What the task asks:
I need the lines below from the one with "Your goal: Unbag" down to the one with "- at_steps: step" reproduced exactly, both ends included, and nothing else.

"""

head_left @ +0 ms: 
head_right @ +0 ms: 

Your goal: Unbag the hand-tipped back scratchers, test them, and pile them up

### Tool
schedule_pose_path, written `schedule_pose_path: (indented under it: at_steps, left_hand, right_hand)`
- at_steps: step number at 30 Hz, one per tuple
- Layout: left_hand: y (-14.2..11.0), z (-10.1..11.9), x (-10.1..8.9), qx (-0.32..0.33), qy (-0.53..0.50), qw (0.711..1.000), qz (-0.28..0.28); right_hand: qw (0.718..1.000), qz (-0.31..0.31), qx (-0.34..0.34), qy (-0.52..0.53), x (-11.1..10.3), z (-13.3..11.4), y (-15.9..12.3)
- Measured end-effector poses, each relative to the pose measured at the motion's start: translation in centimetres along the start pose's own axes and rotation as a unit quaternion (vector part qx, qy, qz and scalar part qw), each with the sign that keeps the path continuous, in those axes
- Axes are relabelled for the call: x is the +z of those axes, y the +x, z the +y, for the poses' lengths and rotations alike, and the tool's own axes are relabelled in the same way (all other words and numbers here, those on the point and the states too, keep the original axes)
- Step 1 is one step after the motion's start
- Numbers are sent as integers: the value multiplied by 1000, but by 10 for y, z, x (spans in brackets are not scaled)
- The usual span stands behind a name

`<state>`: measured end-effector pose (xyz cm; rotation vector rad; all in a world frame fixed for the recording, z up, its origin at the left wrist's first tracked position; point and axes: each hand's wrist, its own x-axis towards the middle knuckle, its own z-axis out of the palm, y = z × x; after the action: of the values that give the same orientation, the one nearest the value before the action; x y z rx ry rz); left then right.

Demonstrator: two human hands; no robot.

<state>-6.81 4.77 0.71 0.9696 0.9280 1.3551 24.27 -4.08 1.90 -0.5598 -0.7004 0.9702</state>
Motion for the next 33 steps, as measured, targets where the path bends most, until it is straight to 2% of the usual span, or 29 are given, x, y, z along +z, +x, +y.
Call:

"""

Completed task:
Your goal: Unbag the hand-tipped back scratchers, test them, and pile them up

### Tool
schedule_pose_path, written `schedule_pose_path: (indented under it: at_steps, left_hand, right_hand)`
- at_steps: step number at 30 Hz, one per tuple

The requested output is complete.